MİSYONERLER İÇİN ASYA'NIN ANAHTARI TÜRKİYE'DİR!


Hıristiyan propagandacılar (misyonerler) açısından 19. yüzyıl Türkiye'si bir
"İncil Ülkesi"dir (Bible Land). Hıristiyanlar için çok önemli pek çok merkez
Anadolu'dadır. Misyonerler kendi ifadeleriyle "Bu mukaddes ve vaad edilmiş
topraklar, silahsız bir haçlı seferiyle geri alınacaktır". Bunun yanısıra, 19.
yüzyıl itibariyle Osmanlı İmparatorluğu’nun merkezi olan İstanbul ve Anadolu,
Balkanlar'dan Orta Asya'ya, Orta Doğu'dan Kafkaslar'a kadar uzanan geniş bir
cografyanın tabii merkezi olarak olağanüsütü jeo-stratejik bir önemi vardır.

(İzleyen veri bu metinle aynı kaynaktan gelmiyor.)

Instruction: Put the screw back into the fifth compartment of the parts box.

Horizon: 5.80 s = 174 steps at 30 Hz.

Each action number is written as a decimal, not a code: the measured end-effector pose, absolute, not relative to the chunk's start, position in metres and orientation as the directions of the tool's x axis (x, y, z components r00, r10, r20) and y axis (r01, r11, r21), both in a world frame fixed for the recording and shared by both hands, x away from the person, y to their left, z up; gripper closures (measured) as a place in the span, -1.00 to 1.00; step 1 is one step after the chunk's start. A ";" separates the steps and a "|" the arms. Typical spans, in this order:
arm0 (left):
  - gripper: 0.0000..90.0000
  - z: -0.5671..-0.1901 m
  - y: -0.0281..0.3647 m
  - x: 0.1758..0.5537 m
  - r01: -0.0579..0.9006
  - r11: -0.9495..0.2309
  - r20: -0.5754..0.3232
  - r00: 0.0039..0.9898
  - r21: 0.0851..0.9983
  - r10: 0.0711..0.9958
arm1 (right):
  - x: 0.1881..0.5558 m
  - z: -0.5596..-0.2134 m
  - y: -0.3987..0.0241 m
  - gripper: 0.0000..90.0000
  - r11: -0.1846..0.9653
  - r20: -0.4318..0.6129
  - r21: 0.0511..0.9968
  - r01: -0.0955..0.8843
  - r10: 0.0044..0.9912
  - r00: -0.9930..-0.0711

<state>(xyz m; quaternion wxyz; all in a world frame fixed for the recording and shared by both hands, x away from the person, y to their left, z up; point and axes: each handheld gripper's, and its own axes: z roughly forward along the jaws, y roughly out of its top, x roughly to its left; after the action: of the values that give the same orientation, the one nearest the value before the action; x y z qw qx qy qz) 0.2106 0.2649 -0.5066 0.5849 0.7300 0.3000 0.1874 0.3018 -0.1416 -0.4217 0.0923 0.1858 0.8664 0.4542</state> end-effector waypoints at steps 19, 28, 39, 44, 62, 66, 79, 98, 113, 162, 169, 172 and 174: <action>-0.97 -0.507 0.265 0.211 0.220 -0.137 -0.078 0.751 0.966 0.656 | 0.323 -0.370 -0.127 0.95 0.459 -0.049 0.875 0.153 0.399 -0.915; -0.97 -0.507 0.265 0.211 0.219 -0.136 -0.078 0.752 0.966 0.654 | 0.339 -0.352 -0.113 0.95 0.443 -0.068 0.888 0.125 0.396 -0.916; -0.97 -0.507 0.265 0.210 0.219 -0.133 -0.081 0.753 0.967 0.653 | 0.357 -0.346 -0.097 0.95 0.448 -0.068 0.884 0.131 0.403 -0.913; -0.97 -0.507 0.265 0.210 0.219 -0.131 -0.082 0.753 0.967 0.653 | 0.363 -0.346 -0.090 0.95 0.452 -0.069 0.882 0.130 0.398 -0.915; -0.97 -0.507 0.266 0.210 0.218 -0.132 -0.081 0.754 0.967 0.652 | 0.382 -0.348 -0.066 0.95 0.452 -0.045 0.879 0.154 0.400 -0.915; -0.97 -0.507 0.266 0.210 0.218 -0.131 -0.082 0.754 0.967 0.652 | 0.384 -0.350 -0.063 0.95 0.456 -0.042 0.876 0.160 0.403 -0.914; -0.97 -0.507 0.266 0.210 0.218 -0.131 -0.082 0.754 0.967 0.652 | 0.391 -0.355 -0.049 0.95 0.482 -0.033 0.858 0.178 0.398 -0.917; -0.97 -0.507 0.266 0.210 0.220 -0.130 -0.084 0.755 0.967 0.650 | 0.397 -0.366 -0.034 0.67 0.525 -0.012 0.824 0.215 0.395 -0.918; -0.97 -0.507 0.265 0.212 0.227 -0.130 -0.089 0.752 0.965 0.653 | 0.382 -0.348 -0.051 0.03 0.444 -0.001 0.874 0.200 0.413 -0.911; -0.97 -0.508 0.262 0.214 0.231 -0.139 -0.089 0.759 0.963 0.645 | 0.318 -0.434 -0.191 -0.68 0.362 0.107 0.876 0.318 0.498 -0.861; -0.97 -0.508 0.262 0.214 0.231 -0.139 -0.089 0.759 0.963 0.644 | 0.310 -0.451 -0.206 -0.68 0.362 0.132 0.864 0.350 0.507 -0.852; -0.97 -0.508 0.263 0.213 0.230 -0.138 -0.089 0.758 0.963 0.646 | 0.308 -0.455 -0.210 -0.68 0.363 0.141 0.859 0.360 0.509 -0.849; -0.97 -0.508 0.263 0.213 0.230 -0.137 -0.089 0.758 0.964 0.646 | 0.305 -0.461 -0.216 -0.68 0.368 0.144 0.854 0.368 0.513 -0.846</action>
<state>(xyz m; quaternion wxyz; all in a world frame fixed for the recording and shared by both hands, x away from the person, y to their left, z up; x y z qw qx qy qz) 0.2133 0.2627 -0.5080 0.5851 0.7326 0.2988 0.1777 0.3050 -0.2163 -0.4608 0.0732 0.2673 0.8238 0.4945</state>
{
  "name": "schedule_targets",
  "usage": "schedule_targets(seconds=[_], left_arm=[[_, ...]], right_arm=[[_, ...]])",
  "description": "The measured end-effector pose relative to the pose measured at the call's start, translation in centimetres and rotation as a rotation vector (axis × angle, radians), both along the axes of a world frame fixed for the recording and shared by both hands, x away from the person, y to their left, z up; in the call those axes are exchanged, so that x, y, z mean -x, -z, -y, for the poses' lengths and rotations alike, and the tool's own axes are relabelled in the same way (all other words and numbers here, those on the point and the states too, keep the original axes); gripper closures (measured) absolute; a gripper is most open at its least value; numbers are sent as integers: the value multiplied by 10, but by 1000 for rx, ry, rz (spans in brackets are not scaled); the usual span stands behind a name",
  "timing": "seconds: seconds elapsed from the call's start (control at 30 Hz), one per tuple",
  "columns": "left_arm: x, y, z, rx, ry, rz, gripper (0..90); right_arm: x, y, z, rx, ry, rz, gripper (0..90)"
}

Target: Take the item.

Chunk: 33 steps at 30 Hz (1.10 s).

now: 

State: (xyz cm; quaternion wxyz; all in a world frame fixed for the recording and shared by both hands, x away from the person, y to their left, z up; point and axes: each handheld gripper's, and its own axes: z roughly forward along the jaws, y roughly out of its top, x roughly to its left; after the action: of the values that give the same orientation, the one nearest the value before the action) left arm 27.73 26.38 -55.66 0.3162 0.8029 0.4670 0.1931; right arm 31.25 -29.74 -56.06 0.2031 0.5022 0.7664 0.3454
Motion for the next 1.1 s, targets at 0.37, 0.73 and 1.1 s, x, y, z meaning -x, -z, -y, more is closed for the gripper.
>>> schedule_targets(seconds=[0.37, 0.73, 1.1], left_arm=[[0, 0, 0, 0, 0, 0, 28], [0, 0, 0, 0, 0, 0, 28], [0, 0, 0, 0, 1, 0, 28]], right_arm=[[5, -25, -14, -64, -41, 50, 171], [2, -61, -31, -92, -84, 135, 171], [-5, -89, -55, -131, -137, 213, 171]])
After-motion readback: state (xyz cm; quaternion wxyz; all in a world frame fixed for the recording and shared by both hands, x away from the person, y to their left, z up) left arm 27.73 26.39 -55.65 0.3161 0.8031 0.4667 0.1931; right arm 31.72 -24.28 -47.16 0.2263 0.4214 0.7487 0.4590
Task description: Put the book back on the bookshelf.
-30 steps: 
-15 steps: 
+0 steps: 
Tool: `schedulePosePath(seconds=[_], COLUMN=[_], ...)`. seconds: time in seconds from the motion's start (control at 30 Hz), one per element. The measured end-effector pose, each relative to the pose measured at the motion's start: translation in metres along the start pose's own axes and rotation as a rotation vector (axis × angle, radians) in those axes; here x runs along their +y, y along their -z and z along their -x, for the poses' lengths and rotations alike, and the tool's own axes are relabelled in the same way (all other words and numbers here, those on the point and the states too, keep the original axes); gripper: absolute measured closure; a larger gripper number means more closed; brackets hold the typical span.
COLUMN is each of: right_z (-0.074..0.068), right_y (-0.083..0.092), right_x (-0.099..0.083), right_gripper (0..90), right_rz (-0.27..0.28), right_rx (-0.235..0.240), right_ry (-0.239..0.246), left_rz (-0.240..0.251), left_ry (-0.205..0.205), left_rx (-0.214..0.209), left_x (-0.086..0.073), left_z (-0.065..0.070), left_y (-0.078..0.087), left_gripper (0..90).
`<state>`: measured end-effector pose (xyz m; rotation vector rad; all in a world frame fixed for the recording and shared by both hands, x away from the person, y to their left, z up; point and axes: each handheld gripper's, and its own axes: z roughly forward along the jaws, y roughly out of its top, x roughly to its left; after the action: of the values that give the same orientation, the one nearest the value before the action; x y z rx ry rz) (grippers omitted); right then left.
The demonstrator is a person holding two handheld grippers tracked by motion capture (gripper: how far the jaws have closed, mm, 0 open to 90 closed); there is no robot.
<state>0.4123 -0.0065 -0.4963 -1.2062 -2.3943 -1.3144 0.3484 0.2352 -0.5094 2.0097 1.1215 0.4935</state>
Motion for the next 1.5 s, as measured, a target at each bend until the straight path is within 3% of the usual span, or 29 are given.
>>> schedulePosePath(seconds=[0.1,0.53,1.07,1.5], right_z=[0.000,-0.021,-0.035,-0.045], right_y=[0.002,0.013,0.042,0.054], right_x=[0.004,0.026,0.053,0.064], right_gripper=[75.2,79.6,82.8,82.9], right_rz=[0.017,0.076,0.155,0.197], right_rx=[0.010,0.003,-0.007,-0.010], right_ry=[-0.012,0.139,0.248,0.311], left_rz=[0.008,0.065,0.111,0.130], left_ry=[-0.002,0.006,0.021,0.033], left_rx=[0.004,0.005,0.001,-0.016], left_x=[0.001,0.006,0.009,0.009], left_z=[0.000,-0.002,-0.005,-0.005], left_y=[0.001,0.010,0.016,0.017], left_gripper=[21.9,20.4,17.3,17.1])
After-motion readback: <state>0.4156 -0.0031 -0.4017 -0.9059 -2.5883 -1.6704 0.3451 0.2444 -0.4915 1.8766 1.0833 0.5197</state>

Bir
Amerikan misyonerinin 1880 yılındaki raporunda ifade ettiği gibi "Misyonerlik
faaliyetleri açısından Türkiye,Asya'nın anahtarıdır"( TURAN, adı geçen makale)
Bu durum bugün için de geçerlidir. Bunun sebebi açıktır; ünlü oksidantalistimiz
Altındal'ın Yeni Mesaj Gazetesi'ndeki söyleşisinde de vurguladığı gibi: "
Bakınız, Türkiye’yi çiğnemeden, Türkiye’yi kazanmadan hiçbir yere geçemezsiniz.
Türkiye’yi kazanmadan İslam alemini de çökertemezsiniz. İslamiyeti ve İslam
alemini çökertmek istiyorsanız mutlaka Türkiye’yi nötralize etmeniz gerekir.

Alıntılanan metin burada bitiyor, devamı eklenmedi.